| DIRECTIONS FOR THIS TASK |
Give only the number of lines in the records that contain the word "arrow".

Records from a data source
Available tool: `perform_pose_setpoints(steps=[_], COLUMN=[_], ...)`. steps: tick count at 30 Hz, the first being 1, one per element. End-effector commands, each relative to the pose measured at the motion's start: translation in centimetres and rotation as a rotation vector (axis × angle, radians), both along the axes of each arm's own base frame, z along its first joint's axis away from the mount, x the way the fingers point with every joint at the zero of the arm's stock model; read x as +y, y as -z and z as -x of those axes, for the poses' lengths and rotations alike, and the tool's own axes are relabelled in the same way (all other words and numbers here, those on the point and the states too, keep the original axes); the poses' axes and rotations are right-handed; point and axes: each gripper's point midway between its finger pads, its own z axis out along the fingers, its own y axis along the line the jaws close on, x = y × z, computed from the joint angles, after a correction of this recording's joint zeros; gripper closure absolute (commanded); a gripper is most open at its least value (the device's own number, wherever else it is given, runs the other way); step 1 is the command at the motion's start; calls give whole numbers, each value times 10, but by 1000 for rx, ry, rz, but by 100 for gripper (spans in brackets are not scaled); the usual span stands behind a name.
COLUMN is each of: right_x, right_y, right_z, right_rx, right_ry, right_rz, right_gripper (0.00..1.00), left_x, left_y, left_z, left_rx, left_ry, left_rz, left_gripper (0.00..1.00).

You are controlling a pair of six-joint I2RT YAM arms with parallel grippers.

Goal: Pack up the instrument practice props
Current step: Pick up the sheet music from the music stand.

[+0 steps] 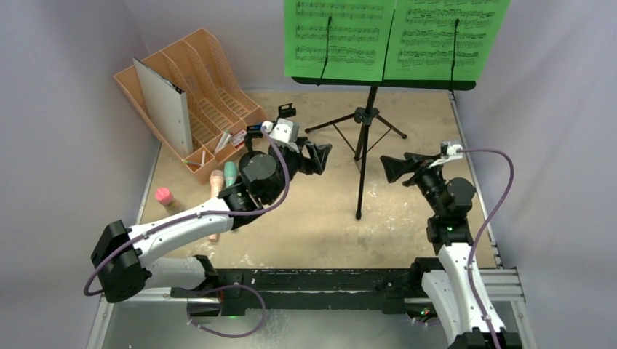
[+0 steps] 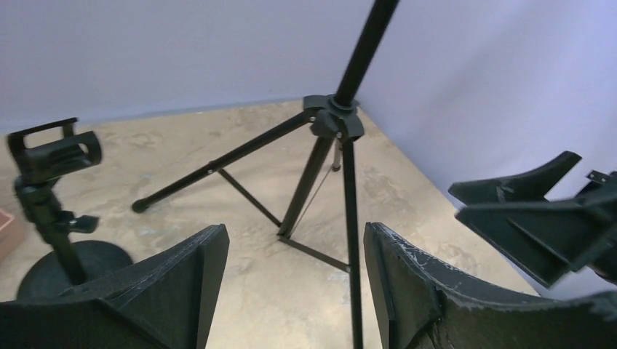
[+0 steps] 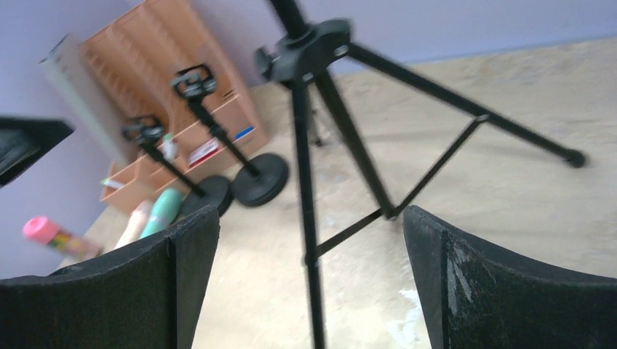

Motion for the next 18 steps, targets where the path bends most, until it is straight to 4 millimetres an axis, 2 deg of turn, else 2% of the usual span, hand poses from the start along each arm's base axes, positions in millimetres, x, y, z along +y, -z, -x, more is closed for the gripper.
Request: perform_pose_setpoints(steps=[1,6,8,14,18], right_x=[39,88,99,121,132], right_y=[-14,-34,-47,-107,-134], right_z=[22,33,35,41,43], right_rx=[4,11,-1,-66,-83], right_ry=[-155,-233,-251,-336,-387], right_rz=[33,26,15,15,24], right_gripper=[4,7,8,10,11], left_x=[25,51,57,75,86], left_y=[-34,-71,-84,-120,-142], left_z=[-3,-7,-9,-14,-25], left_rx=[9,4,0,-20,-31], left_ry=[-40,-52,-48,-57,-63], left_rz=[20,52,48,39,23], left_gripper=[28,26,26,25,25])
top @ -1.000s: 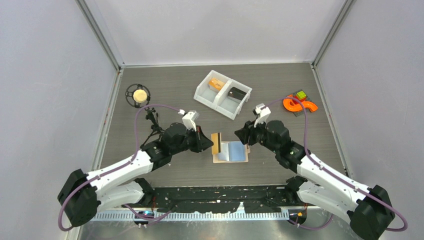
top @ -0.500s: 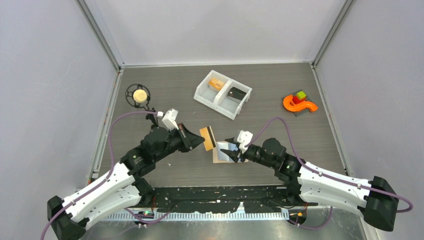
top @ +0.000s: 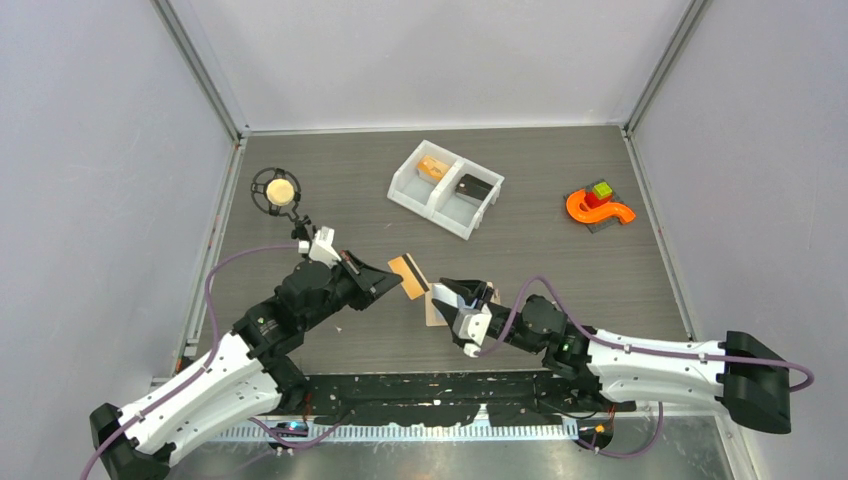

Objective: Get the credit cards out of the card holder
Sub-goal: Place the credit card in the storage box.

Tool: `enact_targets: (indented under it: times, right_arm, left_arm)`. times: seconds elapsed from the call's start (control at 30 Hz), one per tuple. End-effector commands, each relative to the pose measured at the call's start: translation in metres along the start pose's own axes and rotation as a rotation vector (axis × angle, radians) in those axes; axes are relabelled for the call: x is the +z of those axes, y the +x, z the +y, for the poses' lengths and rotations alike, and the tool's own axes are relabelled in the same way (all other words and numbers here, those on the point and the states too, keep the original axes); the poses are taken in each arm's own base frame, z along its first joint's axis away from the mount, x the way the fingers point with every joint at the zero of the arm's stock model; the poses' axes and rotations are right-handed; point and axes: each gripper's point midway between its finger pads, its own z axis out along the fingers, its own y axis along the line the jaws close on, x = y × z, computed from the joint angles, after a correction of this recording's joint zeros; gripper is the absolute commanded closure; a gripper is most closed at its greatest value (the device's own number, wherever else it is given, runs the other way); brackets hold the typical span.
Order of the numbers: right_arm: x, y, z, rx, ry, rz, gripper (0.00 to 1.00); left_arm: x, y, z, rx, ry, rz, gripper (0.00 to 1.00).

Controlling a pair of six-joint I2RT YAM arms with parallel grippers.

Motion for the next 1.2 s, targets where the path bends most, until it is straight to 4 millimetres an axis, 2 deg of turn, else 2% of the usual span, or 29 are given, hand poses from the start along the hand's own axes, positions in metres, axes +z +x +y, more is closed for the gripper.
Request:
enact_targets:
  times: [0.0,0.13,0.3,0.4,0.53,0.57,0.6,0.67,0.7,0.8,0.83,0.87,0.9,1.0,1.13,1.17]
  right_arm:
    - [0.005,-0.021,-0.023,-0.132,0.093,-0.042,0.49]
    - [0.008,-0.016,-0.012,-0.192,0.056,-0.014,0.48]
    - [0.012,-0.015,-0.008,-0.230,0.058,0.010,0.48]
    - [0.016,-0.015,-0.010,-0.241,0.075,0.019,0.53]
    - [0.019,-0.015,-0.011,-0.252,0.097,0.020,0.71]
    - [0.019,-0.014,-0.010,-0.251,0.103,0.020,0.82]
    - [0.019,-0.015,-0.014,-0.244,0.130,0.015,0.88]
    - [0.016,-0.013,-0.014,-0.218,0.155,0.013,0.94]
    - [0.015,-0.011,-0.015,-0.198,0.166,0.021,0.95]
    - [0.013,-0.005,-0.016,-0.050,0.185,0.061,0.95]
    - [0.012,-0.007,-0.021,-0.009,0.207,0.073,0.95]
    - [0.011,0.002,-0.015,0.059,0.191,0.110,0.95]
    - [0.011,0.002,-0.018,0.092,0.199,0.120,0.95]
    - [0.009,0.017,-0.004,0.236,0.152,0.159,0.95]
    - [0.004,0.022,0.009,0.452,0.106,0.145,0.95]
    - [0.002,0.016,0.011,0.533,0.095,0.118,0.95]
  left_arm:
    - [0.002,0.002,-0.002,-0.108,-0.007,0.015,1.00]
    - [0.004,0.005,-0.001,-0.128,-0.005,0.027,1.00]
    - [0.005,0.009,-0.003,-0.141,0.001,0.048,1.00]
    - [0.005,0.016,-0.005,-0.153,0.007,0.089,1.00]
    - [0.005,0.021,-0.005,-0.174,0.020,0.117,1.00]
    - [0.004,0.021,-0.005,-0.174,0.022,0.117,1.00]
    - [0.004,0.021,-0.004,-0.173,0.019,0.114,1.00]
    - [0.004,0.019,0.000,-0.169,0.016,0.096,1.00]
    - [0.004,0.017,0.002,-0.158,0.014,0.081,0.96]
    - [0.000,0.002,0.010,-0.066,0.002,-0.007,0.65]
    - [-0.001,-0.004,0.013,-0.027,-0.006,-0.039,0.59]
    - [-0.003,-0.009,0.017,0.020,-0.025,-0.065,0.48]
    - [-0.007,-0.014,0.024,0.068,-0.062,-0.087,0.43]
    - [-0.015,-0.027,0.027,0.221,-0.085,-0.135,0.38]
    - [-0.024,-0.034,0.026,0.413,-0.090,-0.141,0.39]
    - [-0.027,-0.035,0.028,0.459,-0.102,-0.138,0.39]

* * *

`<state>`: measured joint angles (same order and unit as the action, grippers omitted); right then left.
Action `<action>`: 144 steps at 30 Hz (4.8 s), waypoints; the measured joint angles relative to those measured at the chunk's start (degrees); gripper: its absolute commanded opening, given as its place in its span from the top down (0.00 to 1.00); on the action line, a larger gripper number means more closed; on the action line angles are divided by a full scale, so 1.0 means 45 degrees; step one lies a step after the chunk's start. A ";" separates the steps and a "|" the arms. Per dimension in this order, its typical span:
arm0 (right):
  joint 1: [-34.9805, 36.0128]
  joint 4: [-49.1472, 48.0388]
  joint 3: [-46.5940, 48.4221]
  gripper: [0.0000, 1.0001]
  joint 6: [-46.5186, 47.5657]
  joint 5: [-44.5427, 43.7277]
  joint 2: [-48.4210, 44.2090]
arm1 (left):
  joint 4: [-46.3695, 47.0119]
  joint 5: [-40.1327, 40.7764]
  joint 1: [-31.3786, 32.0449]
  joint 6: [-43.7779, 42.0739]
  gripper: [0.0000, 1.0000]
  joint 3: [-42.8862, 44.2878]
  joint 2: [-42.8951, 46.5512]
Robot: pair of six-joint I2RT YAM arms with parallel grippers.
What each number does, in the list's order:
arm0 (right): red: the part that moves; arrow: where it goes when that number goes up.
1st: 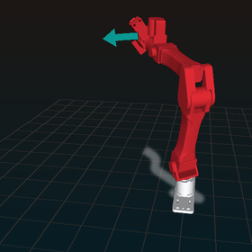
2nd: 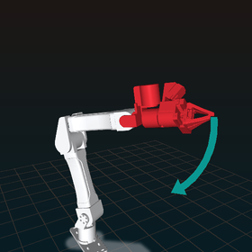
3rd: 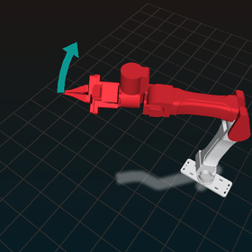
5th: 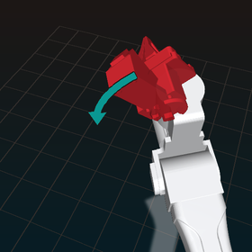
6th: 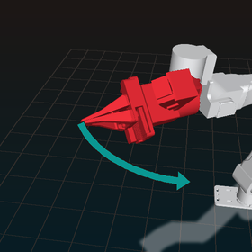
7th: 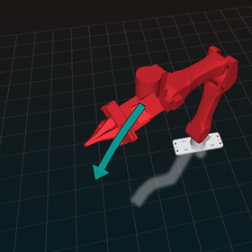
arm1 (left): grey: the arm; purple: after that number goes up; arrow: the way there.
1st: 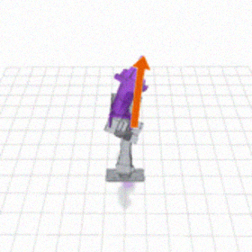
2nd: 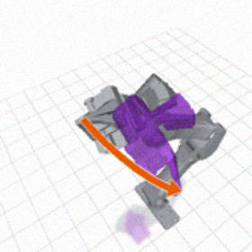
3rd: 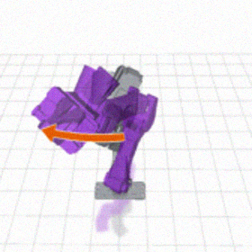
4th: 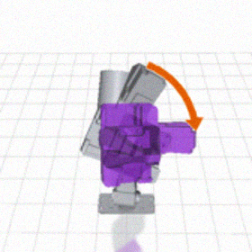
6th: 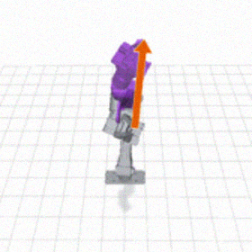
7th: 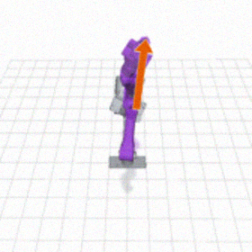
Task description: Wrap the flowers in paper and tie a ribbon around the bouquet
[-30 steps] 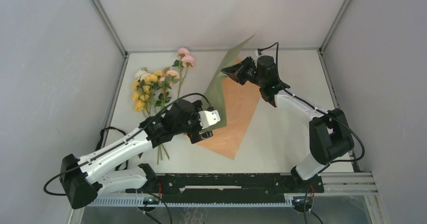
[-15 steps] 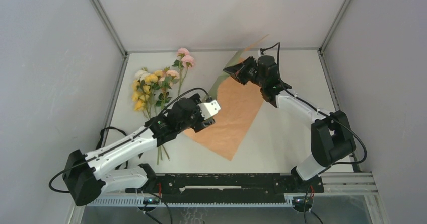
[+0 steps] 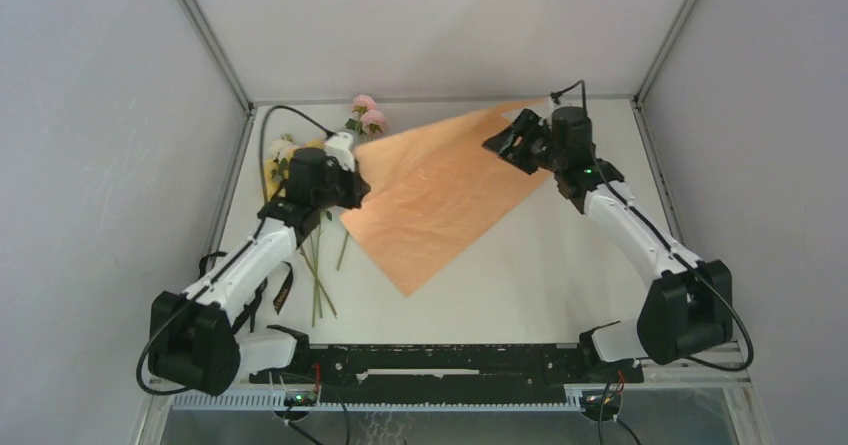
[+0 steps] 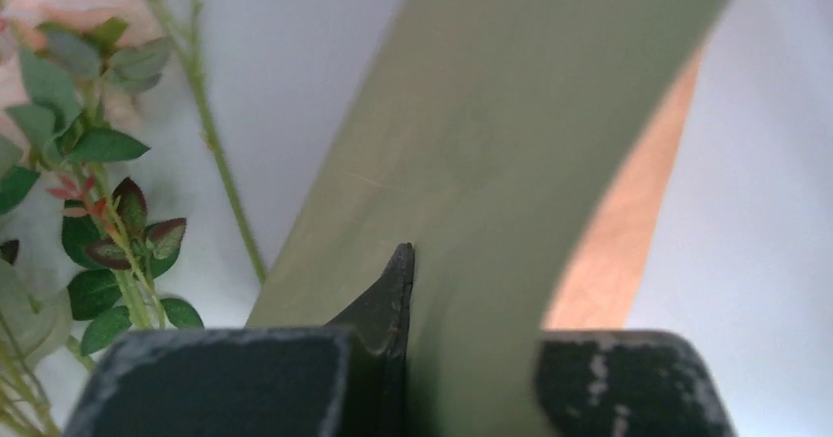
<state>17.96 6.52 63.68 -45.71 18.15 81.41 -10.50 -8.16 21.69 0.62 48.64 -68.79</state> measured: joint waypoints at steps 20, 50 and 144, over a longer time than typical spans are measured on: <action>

| TASK RESPONSE |
2